◆ WORK TASK: Return every record verbatim, omitting all pictures.

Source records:

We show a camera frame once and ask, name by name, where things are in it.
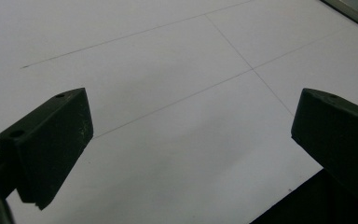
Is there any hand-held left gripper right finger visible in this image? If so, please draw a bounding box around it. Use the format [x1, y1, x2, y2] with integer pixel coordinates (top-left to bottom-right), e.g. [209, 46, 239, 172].
[291, 88, 358, 204]

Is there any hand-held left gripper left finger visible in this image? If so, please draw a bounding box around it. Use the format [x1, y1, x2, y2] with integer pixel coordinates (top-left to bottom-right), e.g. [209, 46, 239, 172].
[0, 88, 94, 211]

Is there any white table cover board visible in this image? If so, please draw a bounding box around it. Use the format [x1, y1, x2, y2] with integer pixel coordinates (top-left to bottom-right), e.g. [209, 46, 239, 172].
[0, 0, 358, 224]

◆ WRITTEN REPLY:
We show a camera frame once and ask, name by name, where things are in it.
Is there any hand-held left gripper right finger visible in this image? If so, please draw a bounding box around it. Use the format [x1, y1, x2, y2] with integer pixel coordinates (top-left to bottom-right), e.g. [209, 46, 239, 172].
[291, 88, 358, 204]

Is there any hand-held left gripper left finger visible in this image? If so, please draw a bounding box around it. Use the format [x1, y1, x2, y2] with integer pixel coordinates (top-left to bottom-right), e.g. [209, 46, 239, 172].
[0, 88, 94, 211]

Is there any white table cover board visible in this image? If so, please draw a bounding box around it. Use the format [x1, y1, x2, y2] with integer pixel coordinates (top-left to bottom-right), e.g. [209, 46, 239, 172].
[0, 0, 358, 224]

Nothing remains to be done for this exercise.